Dr Lee responded: “Of course it’s going to have a knock-on effect on other hospitals. You don’t have to commission a report to know that. You don’t need to state the bleeding obvious...
“We have got too many acute hospitals in this country. Some are going to stop being the hospitals they have been....It’s going to happen and I’d rather it happened in the most acceptable way.”
He stressed the urgent need for a national plan to centralise services, but finds it shocking that “nobody at the Department of Health is working on this”.
Former High Wycombe mayor Frances Alexander told the meeting: “I think this is a very sensible thought out idea...but you’ve got to make people understand the valuable role the local hospitals [such as Wycombe] will play.
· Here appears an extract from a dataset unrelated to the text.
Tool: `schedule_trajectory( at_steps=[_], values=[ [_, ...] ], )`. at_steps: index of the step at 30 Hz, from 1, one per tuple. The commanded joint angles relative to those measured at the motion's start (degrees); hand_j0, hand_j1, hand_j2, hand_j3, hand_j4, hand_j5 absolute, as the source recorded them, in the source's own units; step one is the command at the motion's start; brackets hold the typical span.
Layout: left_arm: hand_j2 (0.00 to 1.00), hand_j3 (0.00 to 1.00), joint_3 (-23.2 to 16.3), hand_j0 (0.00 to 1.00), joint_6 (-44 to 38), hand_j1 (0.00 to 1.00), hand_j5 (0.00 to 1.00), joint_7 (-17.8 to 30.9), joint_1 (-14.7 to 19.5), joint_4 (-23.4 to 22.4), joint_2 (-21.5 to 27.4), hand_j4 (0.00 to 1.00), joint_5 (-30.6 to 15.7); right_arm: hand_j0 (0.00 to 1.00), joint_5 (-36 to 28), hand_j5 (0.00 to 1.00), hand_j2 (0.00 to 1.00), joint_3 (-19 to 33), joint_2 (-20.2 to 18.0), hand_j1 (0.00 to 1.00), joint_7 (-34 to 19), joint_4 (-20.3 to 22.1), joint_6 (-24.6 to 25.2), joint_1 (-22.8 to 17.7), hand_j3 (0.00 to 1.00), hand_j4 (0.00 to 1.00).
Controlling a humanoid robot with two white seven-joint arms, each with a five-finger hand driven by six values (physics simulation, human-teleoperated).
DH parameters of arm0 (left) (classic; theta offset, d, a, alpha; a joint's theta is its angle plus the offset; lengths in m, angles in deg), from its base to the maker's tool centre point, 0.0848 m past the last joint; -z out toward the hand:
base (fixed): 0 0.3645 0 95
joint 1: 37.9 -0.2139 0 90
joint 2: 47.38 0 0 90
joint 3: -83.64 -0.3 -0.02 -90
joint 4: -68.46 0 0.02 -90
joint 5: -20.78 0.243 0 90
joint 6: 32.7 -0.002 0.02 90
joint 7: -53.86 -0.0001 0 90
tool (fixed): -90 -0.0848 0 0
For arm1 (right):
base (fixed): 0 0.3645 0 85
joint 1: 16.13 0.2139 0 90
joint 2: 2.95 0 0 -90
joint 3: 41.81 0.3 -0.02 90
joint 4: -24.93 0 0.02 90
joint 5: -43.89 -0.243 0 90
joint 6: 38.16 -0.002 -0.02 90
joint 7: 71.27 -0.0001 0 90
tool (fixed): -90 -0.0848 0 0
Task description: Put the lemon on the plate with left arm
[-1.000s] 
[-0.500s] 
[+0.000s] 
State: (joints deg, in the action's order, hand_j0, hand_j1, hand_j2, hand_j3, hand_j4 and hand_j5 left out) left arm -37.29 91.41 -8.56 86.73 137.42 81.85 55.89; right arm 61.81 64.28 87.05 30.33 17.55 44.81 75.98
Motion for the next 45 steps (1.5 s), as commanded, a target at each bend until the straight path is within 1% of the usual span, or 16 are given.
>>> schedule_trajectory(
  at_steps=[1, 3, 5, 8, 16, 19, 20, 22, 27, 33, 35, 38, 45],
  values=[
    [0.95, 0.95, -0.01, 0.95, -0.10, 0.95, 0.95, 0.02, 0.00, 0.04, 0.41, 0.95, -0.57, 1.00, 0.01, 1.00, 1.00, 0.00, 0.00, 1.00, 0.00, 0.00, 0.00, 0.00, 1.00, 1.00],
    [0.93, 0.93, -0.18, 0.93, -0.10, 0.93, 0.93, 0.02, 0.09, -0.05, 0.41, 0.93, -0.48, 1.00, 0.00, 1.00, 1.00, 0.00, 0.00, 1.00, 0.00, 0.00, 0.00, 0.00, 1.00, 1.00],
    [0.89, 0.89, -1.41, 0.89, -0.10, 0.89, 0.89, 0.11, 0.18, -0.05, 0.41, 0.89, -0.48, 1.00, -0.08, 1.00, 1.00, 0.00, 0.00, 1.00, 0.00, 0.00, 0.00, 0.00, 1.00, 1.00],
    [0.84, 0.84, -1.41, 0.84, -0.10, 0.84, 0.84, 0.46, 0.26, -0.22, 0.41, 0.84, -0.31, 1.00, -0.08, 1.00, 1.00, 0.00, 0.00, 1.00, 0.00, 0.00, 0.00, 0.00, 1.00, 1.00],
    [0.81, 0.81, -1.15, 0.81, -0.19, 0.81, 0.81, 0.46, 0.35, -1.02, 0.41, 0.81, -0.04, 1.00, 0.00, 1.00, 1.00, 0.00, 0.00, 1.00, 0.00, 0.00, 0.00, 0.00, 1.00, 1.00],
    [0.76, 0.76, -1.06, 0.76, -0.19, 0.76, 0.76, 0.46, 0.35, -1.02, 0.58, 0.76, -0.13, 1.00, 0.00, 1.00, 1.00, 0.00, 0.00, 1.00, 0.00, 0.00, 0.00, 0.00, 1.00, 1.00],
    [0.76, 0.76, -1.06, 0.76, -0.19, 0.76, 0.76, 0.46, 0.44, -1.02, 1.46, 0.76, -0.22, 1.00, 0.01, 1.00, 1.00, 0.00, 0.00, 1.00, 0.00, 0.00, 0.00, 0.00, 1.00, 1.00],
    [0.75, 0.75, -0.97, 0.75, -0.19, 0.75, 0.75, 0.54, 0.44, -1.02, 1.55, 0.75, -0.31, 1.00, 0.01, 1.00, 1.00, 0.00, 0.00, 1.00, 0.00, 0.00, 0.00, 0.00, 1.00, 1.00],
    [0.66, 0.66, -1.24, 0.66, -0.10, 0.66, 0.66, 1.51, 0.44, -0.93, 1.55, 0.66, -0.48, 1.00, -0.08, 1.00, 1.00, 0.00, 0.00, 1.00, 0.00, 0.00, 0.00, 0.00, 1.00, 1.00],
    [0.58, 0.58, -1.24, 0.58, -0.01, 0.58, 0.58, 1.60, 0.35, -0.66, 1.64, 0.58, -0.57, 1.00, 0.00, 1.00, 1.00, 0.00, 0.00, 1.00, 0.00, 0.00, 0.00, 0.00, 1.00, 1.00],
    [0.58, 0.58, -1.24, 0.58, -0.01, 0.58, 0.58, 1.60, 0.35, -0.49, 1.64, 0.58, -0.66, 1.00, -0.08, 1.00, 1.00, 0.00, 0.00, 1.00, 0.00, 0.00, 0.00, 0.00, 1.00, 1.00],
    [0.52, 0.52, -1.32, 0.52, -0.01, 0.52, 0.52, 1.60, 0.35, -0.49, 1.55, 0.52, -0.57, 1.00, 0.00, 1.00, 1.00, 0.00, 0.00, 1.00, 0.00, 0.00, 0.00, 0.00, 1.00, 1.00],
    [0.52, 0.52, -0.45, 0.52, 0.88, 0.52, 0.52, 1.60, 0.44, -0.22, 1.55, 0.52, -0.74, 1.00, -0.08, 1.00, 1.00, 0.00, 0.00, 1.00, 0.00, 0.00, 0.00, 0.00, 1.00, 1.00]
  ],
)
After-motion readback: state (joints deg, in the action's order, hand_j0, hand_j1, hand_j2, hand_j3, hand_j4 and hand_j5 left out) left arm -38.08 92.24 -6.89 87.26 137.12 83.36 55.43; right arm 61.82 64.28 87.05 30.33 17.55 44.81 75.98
“You’ve got to make sure that people don’t think they’re all going to be closed.”
Dr Lee agreed local hospitals would have a crucial role to play in the ‘hub and spoke’ system, providing ‘run-of-the-mill’ care for most patients, while more serious cases would go to the hub hospital.
He also agreed with radiographer Deborah Sanders that Beaconsfield would need some kind of community clinic to provide non-specialist care as a 'spoke' in the South Bucks district.
Wycombe MP Steve Baker said the plans were “honest and courageous”, but said the new hospital is not what Bucks patients and doctors want. He also pointed out the plan is a proposal by an individual MP, and does not represent government or NHS policy.
BFP editor Steve Cohen, who chaired the meeting, noted there were several doctors and 'health bureaucrats' at the meeting who had pushed the case for centralising hospital services.
But he added: “There are lots of country bumpkins, me included, who remain to be convinced. And until you convince us then you’ve got a big task on your hands.”